**Task prompt:**
Copy the data precisely, character for character, and leave out every picture.

**Data excerpt:**
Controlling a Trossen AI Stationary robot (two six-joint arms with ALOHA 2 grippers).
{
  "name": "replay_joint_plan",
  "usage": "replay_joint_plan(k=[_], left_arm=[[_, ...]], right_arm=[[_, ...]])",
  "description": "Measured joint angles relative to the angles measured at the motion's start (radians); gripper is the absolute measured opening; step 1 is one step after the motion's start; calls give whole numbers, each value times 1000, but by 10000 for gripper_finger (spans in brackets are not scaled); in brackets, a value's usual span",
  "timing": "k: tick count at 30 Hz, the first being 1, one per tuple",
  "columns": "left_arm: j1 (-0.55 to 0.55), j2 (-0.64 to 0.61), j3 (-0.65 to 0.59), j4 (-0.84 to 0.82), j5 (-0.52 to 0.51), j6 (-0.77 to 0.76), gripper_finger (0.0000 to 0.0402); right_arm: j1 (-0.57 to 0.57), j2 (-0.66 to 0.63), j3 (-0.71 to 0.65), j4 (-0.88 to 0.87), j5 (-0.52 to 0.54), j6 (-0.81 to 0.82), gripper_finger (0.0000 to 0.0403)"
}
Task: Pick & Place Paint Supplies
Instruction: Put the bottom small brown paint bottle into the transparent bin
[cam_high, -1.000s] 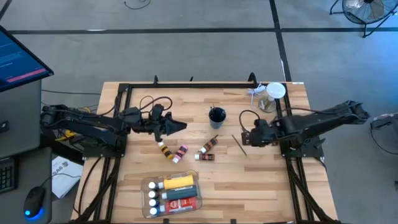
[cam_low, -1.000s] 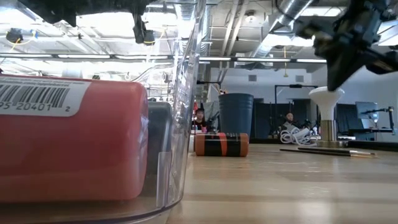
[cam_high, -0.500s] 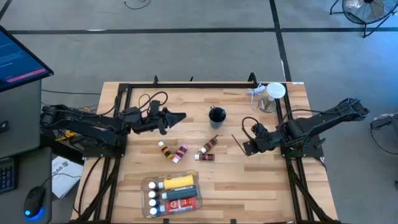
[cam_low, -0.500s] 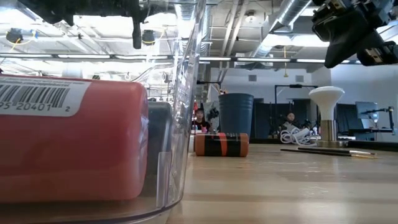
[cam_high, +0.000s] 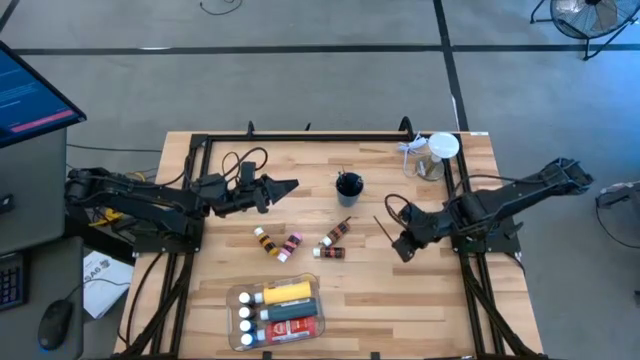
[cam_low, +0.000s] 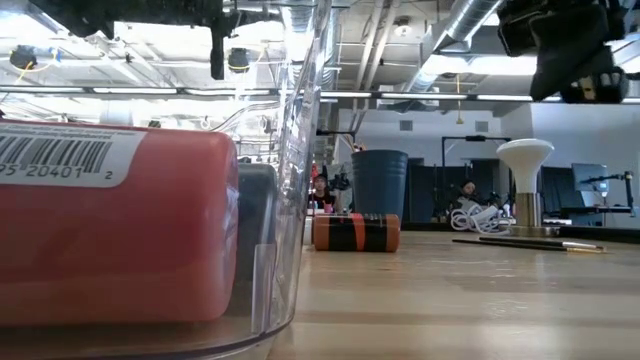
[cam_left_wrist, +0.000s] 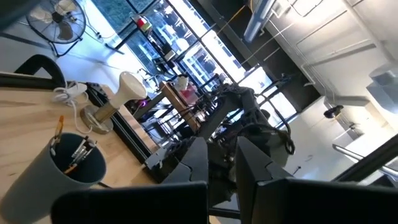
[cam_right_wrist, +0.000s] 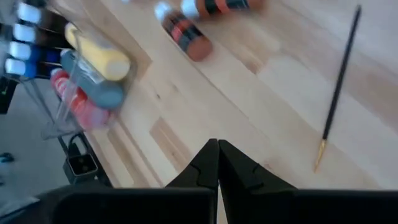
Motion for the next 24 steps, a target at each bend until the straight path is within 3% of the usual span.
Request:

**Response area:**
Controlling a Trossen AI Stationary robot (two six-joint arms with ALOHA 2 grippers).
{
  "name": "replay_joint_plan",
  "usage": "replay_joint_plan(k=[_], left_arm=[[_, ...]], right_arm=[[_, ...]])",
  "description": "Measured joint angles relative to the angles measured at the motion's start (radians); gripper is the absolute measured opening; step 1 is one step after the motion's start; calls give whole numbers, each value times 1000, but by 10000 for gripper_finger (spans in brackets are not scaled); in brackets, a value's usual span",
  "timing": "k: tick count at 30 Hz, the first being 1, one per tuple",
  "columns": "left_arm: j1 (-0.55 to 0.55), j2 (-0.64 to 0.61), j3 (-0.65 to 0.59), j4 (-0.84 to 0.82), j5 (-0.52 to 0.51), j6 (-0.77 to 0.76), gripper_finger (0.0000 to 0.0402); right_arm: j1 (-0.57 to 0.57), j2 (-0.66 to 0.63), j3 (-0.71 to 0.65), j4 (-0.88 to 0.87), j5 (-0.52 to 0.54), j6 (-0.81 to 0.82), gripper_finger (0.0000 to 0.0403)"
}
Task: Pick & Place Paint Supplies
Instruction: Put the bottom small brown paint bottle into the transparent bin
[cam_high, -1.000s] 
[cam_low, -1.000s] 
[cam_high, -0.500s] 
[cam_low, -0.500s] 
[cam_high, +0.000s] 
[cam_low, +0.000s] 
[cam_left_wrist, +0.000s] 
[cam_right_wrist, +0.000s] 
Motion for the next 24 steps, a target at each bend until the straight path is within 3% of the usual span.
Request:

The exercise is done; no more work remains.